>>>
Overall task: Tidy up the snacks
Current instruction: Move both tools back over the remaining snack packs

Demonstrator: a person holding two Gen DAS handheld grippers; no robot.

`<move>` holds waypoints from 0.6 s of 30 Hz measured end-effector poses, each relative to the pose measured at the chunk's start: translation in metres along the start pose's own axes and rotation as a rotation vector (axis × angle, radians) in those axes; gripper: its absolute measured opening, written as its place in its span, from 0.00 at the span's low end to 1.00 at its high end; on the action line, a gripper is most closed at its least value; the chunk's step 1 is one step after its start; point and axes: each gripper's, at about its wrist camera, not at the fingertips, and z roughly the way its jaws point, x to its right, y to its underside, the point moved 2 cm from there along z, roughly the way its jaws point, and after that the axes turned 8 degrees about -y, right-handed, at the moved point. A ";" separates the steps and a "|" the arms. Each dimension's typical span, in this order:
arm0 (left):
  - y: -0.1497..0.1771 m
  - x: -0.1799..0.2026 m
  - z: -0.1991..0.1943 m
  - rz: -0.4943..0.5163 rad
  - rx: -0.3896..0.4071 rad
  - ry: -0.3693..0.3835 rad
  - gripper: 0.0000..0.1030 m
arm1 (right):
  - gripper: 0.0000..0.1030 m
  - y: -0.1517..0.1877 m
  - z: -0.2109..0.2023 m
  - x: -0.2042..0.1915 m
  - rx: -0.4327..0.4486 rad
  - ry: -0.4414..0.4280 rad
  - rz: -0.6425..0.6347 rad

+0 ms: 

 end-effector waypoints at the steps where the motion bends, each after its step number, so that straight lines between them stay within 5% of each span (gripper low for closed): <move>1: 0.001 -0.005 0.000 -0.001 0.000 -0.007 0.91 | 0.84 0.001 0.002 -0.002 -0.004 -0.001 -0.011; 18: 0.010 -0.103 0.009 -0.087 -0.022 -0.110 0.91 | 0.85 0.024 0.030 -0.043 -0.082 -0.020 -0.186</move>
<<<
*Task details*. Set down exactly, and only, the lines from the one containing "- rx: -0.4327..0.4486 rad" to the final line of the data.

*Answer below*.
  - rx: -0.4327..0.4486 rad
  - ry: -0.4414..0.4280 rad
  - rz: -0.6425..0.6347 rad

+0 ms: 

 end-effector waypoints at the steps where the motion bends, each after its step number, so that straight lines between them stay within 5% of each span (gripper low for closed): <move>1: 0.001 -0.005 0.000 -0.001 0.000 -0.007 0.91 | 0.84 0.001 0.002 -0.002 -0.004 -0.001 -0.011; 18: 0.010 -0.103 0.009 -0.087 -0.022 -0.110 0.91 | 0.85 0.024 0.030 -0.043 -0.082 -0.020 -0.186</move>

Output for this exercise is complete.